• WORK INSTRUCTIONS: Go through the entries below and copy each line containing the word "above".

• INPUT DATA:

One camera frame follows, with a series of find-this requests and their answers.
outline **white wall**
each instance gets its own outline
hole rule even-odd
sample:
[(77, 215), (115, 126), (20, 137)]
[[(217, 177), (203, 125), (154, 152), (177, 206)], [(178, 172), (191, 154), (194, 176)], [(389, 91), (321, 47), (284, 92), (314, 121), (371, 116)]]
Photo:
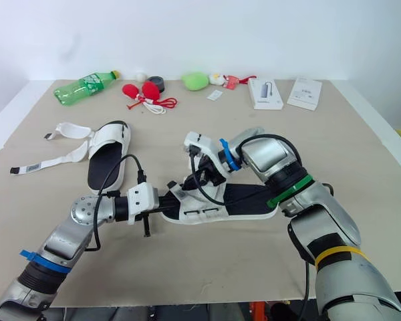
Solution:
[(28, 79), (111, 69), (350, 79), (401, 127), (401, 0), (0, 0), (0, 58)]

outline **white strap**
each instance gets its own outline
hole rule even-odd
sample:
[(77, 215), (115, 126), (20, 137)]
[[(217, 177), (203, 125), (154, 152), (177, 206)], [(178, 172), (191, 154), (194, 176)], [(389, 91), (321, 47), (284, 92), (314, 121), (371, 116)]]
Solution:
[(93, 135), (94, 131), (89, 127), (79, 126), (71, 122), (60, 122), (53, 132), (46, 134), (45, 138), (51, 140), (59, 134), (67, 138), (82, 139)]
[(45, 169), (47, 167), (55, 166), (62, 163), (77, 163), (80, 162), (83, 158), (85, 158), (87, 153), (88, 153), (88, 142), (85, 140), (82, 145), (77, 147), (75, 150), (69, 152), (65, 156), (57, 157), (50, 160), (43, 160), (42, 162), (34, 165), (12, 167), (11, 174), (22, 175), (39, 171), (41, 169)]
[(122, 124), (108, 124), (97, 131), (89, 140), (89, 159), (104, 145), (119, 142), (124, 148), (128, 129)]

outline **green plastic bottle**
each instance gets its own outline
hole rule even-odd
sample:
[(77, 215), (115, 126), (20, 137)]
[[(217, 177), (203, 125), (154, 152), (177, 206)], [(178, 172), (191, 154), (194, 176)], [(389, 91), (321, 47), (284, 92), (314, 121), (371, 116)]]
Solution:
[(53, 94), (61, 104), (72, 105), (109, 87), (117, 78), (119, 78), (119, 73), (116, 70), (106, 73), (96, 72), (70, 85), (59, 87)]

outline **orange object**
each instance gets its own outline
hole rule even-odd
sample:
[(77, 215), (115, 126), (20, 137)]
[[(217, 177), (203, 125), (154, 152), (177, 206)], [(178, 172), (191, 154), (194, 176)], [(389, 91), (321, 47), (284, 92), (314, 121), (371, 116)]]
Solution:
[(249, 311), (251, 312), (253, 321), (267, 321), (265, 305), (266, 303), (264, 301), (249, 302)]

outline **white toy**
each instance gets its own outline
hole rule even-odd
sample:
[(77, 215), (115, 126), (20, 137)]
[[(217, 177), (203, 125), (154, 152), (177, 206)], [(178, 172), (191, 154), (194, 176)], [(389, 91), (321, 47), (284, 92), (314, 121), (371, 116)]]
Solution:
[(147, 80), (147, 75), (144, 72), (137, 72), (135, 74), (135, 80), (140, 84), (143, 84)]
[(208, 79), (211, 85), (217, 86), (222, 86), (226, 81), (224, 75), (222, 74), (211, 74), (208, 76)]

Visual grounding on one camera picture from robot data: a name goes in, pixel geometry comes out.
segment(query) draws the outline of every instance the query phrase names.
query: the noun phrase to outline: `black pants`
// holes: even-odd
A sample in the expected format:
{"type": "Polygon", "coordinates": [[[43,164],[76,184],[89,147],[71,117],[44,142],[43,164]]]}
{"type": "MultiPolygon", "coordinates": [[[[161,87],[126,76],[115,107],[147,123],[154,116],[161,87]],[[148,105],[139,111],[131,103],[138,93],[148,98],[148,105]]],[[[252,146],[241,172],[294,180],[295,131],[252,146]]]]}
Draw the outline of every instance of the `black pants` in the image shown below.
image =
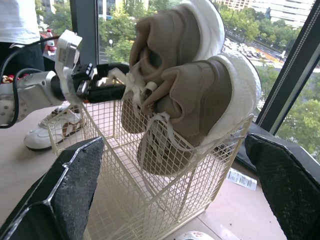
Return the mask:
{"type": "MultiPolygon", "coordinates": [[[[7,56],[19,49],[18,47],[10,48],[12,43],[0,42],[0,65],[5,61],[7,56]]],[[[33,68],[44,71],[44,58],[42,56],[41,45],[23,47],[22,52],[15,56],[6,66],[4,75],[15,75],[21,69],[33,68]]]]}

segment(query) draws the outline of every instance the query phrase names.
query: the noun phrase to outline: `white shirt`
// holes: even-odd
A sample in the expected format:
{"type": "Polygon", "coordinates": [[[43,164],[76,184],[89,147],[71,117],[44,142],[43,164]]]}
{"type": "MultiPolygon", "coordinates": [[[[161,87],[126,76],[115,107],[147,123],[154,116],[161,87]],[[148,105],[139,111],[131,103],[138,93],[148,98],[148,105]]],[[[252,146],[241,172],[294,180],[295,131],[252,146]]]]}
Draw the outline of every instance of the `white shirt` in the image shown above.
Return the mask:
{"type": "Polygon", "coordinates": [[[0,42],[30,44],[38,40],[35,0],[0,0],[0,42]]]}

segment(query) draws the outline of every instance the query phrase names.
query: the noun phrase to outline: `sneaker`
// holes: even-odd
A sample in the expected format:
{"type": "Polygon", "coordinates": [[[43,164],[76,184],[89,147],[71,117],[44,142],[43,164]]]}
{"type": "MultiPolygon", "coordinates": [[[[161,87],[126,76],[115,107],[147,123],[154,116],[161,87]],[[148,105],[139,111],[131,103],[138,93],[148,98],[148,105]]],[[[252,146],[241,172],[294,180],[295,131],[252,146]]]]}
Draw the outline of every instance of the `sneaker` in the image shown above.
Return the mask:
{"type": "Polygon", "coordinates": [[[52,148],[49,137],[48,123],[54,124],[51,128],[52,137],[56,144],[63,142],[66,138],[75,134],[82,128],[80,113],[74,113],[70,109],[58,118],[53,119],[59,113],[66,110],[68,106],[59,106],[51,114],[45,117],[24,138],[25,146],[32,151],[46,151],[52,148]]]}
{"type": "MultiPolygon", "coordinates": [[[[210,58],[221,52],[225,40],[221,16],[208,0],[188,0],[146,17],[137,22],[136,30],[129,65],[139,86],[153,82],[158,88],[165,88],[162,85],[165,70],[210,58]]],[[[126,120],[132,117],[128,114],[133,110],[126,111],[125,107],[121,113],[123,128],[129,133],[143,132],[142,125],[147,117],[137,116],[139,118],[132,122],[137,121],[141,126],[131,126],[126,120]]],[[[152,115],[150,106],[142,104],[141,108],[145,115],[152,115]]]]}
{"type": "Polygon", "coordinates": [[[158,88],[144,103],[156,105],[155,109],[162,116],[166,112],[167,118],[163,120],[170,127],[153,130],[154,124],[163,126],[154,121],[147,129],[146,134],[152,138],[147,139],[144,157],[142,150],[137,151],[139,164],[145,165],[143,169],[148,172],[153,170],[153,174],[164,172],[159,164],[171,174],[182,170],[187,163],[185,159],[179,162],[176,151],[186,158],[193,150],[201,149],[204,153],[245,120],[261,97],[256,69],[238,52],[221,53],[208,60],[172,67],[164,71],[162,77],[168,82],[167,88],[158,88]],[[193,148],[182,149],[179,141],[173,138],[173,130],[193,148]]]}

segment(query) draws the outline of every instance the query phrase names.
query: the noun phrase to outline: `black cable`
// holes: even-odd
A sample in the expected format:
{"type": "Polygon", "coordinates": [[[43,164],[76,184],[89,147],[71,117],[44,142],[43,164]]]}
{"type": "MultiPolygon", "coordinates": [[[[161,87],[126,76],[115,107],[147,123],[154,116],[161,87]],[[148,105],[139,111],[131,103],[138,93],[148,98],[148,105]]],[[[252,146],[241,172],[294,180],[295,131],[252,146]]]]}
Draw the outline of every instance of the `black cable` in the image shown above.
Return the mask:
{"type": "MultiPolygon", "coordinates": [[[[44,43],[46,41],[50,41],[50,40],[55,40],[58,39],[60,36],[53,36],[53,37],[48,37],[45,39],[41,39],[39,41],[35,41],[33,43],[27,44],[22,48],[17,49],[16,51],[12,52],[9,56],[6,57],[6,59],[4,60],[4,62],[1,64],[0,66],[0,85],[2,84],[2,79],[3,79],[3,75],[5,72],[5,69],[8,65],[8,63],[10,62],[11,59],[13,59],[15,56],[17,56],[19,53],[21,53],[25,48],[29,48],[32,47],[34,45],[40,44],[40,43],[44,43]]],[[[14,115],[13,115],[13,119],[12,121],[8,124],[8,125],[0,125],[0,129],[8,129],[11,128],[18,120],[19,117],[19,96],[18,96],[18,88],[17,88],[17,81],[18,81],[18,77],[24,73],[40,73],[42,72],[39,69],[35,69],[35,68],[25,68],[22,69],[20,71],[18,71],[13,79],[12,82],[12,92],[13,92],[13,99],[14,99],[14,115]]]]}
{"type": "Polygon", "coordinates": [[[14,99],[13,119],[8,125],[0,126],[0,129],[11,128],[18,120],[18,117],[19,117],[19,96],[18,96],[18,88],[17,88],[18,77],[26,73],[29,74],[29,73],[41,73],[41,72],[42,72],[41,70],[35,69],[35,68],[24,68],[16,73],[12,81],[12,91],[13,91],[13,99],[14,99]]]}
{"type": "Polygon", "coordinates": [[[35,41],[33,43],[30,43],[28,45],[25,45],[24,47],[21,47],[19,49],[17,49],[16,51],[12,52],[9,56],[6,57],[6,59],[4,60],[4,62],[1,64],[1,67],[0,67],[0,85],[2,84],[2,78],[3,78],[3,75],[4,75],[4,72],[5,72],[5,69],[9,63],[9,61],[11,59],[13,59],[15,56],[17,56],[19,53],[21,53],[25,48],[29,48],[29,47],[32,47],[34,45],[37,45],[37,44],[40,44],[40,43],[43,43],[43,42],[46,42],[46,41],[50,41],[50,40],[55,40],[55,39],[58,39],[60,36],[53,36],[53,37],[48,37],[48,38],[45,38],[45,39],[41,39],[39,41],[35,41]]]}

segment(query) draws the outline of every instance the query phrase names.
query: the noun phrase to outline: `white sneaker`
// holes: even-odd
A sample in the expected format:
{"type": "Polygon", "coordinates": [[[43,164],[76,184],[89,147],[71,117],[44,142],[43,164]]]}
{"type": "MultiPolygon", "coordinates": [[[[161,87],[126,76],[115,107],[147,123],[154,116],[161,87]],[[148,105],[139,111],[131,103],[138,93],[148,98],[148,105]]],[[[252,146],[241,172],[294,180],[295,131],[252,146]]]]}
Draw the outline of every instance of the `white sneaker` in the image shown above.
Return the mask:
{"type": "MultiPolygon", "coordinates": [[[[44,118],[38,127],[31,130],[24,138],[25,146],[32,151],[46,151],[52,148],[48,122],[56,115],[63,112],[67,106],[57,107],[51,114],[44,118]]],[[[80,113],[67,110],[60,117],[51,121],[54,126],[51,128],[52,137],[55,143],[59,144],[82,128],[80,113]]]]}

• ANSWER TO THE EXERCISE:
Draw the outline of every instance of the `white shirt` in the image shown above.
Draw the outline of every instance of the `sneaker` in the image shown above.
Draw the outline of every instance of the `black cable` in the image shown above.
Draw the outline of every instance of the `white sneaker` in the image shown above.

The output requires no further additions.